Diekelmann S, Born J. The memory function of sleep. Helfrich RF, Mander BA, Jagust WJ, Knight RT, Walker MP. Old brains come uncoupled in sleep: slow wave-spindle synchrony, brain atrophy, and forgetting.

Cox R, Hofman WF, Talamini LM. Involvement of spindles in memory consolidation is slow wave sleep-specific.
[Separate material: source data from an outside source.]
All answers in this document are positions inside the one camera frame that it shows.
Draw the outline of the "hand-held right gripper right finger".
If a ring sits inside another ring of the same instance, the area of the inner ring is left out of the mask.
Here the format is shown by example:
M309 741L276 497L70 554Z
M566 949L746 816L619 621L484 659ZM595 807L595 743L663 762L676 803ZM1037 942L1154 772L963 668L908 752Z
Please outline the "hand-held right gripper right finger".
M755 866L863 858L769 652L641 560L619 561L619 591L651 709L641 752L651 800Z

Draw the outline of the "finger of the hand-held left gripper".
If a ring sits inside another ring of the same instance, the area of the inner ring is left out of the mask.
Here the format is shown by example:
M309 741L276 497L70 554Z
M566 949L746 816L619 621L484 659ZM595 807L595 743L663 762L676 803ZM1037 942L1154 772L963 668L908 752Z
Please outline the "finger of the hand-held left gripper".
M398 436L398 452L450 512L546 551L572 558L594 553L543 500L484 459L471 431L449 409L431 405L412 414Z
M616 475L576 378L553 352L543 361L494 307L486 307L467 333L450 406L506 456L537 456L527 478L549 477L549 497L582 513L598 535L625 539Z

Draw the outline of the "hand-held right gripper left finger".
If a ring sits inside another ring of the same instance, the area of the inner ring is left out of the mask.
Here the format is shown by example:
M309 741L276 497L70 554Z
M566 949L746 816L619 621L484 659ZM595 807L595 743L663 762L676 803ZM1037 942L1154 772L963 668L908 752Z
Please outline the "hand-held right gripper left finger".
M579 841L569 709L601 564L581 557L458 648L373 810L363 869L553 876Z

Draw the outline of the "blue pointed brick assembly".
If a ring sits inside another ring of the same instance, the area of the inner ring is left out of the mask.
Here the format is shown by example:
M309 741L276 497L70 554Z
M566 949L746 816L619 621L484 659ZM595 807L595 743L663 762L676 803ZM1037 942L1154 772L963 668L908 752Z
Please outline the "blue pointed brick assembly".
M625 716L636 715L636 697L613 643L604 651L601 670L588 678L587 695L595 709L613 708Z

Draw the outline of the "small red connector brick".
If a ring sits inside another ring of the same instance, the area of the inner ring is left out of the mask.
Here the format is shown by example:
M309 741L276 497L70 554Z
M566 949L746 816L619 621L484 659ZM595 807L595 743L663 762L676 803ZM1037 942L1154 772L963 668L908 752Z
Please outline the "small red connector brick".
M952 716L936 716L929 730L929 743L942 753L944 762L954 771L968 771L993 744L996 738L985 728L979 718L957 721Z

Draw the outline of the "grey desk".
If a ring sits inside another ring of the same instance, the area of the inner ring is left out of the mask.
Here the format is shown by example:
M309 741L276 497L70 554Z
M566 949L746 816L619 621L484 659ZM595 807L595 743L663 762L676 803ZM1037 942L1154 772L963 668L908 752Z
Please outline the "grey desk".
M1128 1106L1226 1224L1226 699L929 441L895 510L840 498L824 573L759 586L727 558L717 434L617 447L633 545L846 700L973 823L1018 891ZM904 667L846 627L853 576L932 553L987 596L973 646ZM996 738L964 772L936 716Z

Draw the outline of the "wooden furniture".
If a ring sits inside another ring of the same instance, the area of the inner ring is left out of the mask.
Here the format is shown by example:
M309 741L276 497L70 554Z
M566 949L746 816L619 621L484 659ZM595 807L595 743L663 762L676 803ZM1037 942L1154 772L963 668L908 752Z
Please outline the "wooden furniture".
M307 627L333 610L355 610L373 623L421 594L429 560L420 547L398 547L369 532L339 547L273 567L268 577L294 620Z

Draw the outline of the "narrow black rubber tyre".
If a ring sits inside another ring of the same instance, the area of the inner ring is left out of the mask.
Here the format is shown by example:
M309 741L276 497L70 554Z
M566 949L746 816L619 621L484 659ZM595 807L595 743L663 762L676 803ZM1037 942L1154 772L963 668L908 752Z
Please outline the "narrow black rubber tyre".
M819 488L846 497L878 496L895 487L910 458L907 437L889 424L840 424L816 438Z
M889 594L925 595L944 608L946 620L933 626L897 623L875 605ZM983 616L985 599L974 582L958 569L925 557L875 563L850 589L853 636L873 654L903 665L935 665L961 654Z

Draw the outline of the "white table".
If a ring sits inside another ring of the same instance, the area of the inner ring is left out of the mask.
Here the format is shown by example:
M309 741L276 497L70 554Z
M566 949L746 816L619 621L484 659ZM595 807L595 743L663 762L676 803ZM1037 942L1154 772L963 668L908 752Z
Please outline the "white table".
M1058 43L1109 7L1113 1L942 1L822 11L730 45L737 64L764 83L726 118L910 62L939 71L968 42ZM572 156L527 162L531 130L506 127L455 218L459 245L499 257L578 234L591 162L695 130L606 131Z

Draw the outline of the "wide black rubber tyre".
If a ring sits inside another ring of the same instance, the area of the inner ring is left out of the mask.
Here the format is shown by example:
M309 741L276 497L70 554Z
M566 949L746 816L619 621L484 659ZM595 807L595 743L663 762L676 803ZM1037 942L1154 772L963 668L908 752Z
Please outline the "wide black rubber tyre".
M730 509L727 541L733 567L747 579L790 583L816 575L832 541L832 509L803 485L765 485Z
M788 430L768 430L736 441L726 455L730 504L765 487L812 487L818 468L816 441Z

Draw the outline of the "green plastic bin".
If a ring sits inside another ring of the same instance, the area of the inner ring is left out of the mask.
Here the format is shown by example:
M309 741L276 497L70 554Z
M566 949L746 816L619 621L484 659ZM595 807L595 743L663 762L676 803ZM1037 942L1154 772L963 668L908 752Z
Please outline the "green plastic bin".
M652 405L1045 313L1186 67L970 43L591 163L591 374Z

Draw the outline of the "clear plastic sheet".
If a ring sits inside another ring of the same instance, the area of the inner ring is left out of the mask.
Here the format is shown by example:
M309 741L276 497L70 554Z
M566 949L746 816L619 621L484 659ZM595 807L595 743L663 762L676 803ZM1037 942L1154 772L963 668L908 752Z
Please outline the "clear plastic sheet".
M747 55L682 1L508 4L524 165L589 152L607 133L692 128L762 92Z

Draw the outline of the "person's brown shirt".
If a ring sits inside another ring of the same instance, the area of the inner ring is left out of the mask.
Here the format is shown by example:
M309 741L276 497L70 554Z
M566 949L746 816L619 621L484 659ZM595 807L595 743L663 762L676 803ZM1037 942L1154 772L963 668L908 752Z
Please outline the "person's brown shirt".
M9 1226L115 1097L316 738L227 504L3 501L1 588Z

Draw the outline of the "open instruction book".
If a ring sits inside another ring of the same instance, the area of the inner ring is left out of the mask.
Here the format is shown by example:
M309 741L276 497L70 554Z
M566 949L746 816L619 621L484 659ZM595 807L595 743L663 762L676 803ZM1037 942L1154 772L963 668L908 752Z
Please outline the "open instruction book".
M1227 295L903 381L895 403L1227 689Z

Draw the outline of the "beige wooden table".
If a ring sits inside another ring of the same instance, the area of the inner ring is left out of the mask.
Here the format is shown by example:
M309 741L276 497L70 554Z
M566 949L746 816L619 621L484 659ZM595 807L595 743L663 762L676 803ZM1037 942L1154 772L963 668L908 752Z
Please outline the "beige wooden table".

Cappuccio FP, Miller MA. Sleep and cardio-metabolic disease. Lloyd-Jones DM, Allen NB, Anderson CAM, et al; American Heart Association.

Pase MP, Beiser A, Enserro D, et al. Association of ideal cardiovascular health with vascular brain injury and incident dementia. Determining vascular risk factors for dementia and dementia risk prediction across mid- to later-life: The Framingham Heart Study.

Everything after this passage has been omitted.